Enhancing Advanced Visual Reasoning Ability of Large Language Models
Zhiyuan Li, Dongnan Liu, Chaoyi Zhang, Heng Wang, Tengfei Xue, Weidong Cai
TL;DR
This work presents CVR-LLM, a framework that fuses Vision-Language perception with Large Language Model reasoning to tackle complex visual reasoning without extra training. It introduces context-aware image descriptions (CaID), a dual-loop self-refinement process, Complex Visual Reasoning In-Context Learning (CVR-ICL), and the Chain-of-Comparison (CoC) evaluation technique. Across five benchmarks (WinoGAViL, Winoground, Whoops, VCR, NYCCC), CVR-LLM achieves state-of-the-art results, supported by ablations showing the synergy of CaID and CVR-ICL. While offering strong performance and broad applicability, the approach admits higher latency than end-to-end methods and still lags behind GPT-4V on some tasks, guiding future efficiency and accuracy improvements.
Abstract
Recent advancements in Vision-Language (VL) research have sparked new benchmarks for complex visual reasoning, challenging models' advanced reasoning ability. Traditional Vision-Language Models (VLMs) perform well in visual perception tasks while struggling with complex reasoning scenarios. Conversely, Large Language Models (LLMs) demonstrate robust text reasoning capabilities; however, they lack visual acuity.
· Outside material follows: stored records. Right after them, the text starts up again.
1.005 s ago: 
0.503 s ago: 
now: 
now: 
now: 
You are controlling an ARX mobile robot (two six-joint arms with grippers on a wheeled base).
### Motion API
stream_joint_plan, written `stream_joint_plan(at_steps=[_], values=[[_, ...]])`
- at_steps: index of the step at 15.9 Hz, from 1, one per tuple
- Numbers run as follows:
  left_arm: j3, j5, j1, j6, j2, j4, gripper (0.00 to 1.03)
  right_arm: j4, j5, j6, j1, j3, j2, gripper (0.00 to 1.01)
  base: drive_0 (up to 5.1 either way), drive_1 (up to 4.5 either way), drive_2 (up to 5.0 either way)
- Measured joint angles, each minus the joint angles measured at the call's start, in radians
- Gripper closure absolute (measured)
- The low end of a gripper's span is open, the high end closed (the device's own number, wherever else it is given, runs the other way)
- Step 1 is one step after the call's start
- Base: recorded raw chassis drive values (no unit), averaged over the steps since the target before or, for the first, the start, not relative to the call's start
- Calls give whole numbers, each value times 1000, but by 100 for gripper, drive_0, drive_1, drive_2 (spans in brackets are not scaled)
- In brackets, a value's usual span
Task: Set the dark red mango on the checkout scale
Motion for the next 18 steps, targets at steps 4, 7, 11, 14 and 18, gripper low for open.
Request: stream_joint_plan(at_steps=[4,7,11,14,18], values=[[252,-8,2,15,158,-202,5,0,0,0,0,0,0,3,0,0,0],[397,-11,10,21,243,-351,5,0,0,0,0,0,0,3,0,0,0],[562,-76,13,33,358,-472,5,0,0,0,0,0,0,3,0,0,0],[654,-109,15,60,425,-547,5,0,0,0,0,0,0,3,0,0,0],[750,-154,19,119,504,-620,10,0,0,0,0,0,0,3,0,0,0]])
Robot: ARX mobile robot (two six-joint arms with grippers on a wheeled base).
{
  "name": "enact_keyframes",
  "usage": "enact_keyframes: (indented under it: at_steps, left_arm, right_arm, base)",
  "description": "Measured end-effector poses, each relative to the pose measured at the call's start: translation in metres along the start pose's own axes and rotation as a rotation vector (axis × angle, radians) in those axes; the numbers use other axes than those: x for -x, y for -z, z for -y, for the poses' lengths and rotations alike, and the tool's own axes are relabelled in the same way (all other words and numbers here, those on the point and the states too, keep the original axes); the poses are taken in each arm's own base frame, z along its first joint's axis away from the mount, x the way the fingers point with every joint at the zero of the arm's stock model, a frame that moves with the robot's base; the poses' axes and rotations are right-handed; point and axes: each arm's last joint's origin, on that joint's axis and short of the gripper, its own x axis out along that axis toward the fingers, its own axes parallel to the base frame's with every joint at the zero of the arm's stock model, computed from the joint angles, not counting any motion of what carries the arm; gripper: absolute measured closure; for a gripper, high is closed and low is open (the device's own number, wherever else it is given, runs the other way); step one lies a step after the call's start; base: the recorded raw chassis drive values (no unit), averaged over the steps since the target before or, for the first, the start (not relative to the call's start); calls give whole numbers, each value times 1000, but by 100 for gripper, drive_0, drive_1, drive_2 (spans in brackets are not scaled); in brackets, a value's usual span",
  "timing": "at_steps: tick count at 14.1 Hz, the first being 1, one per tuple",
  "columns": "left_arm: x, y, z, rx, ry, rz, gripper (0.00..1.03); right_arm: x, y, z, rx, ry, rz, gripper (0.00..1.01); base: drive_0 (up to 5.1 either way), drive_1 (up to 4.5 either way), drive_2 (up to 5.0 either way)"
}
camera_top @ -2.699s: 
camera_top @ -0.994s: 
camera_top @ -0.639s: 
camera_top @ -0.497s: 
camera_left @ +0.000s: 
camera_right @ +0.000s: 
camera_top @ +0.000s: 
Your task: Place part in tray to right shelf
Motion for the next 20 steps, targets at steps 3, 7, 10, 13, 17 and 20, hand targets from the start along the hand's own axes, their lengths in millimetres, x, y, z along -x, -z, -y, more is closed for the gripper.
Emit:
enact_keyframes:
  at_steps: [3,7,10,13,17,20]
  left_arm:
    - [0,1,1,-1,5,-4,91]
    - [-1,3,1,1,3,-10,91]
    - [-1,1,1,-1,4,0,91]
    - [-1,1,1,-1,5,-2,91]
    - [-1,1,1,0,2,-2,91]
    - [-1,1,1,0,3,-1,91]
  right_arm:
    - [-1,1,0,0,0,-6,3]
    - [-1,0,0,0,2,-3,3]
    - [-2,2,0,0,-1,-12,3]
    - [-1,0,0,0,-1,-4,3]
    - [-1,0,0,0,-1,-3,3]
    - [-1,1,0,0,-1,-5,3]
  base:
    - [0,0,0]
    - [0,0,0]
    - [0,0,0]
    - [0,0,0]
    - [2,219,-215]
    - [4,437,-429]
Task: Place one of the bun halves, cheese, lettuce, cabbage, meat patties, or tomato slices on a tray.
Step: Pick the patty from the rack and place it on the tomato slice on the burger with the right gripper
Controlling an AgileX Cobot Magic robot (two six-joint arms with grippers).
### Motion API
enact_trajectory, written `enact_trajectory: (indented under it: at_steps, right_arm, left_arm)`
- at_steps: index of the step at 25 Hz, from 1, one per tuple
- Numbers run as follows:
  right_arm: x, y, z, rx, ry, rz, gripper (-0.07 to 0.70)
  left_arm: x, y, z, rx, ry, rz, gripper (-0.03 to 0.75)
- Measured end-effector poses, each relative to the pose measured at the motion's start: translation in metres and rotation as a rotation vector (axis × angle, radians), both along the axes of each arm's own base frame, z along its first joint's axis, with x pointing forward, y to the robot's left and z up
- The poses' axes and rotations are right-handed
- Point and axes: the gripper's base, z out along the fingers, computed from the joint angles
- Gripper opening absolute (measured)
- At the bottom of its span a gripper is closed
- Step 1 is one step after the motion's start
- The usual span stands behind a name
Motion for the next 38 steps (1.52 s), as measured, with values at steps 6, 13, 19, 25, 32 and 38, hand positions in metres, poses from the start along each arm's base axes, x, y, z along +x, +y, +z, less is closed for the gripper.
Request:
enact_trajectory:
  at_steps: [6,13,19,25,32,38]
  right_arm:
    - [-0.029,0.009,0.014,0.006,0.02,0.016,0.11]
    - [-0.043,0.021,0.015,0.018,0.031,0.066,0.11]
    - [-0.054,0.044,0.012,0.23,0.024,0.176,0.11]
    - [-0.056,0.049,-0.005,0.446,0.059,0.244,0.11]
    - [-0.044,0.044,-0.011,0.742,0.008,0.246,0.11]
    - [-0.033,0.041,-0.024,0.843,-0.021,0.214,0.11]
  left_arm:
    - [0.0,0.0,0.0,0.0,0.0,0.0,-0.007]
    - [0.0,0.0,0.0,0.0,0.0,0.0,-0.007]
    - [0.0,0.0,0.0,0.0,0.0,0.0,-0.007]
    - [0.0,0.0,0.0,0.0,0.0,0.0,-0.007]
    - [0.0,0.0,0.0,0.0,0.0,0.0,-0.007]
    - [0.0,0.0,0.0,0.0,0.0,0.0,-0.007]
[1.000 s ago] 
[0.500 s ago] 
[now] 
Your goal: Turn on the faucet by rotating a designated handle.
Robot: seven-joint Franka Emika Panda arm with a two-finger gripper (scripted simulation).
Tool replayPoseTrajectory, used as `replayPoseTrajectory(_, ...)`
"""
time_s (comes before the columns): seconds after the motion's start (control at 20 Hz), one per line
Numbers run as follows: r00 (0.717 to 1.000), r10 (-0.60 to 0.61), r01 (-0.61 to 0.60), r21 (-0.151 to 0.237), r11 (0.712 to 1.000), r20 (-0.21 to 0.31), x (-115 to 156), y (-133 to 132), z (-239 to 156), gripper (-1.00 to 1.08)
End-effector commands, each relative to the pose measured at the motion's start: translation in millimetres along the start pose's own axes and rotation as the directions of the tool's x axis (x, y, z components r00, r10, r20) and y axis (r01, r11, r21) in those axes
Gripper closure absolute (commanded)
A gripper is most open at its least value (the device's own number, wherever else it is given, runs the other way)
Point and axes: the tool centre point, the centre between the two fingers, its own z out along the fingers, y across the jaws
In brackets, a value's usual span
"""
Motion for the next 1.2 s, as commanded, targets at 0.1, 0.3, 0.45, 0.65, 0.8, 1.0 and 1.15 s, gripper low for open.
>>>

To bridge this gap, we propose Complex Visual Reasoning Large Language Models (CVR-LLM), capitalizing on VLMs' visual perception proficiency and LLMs' extensive reasoning capability. Unlike recent multimodal large language models (MLLMs) that require a projection layer, our approach transforms images into detailed, context-aware descriptions using an iterative self-refinement loop and leverages LLMs' text knowledge for accurate predictions without extra training. We also introduce a novel multi-modal in-context learning (ICL) methodology to enhance LLMs' contextual understanding and reasoning. Additionally, we introduce Chain-of-Comparison (CoC), a step-by-step comparison technique enabling contrasting various aspects of predictions. Our CVR-LLM presents the first comprehensive study across a wide array of complex visual reasoning tasks and achieves SOTA performance among all.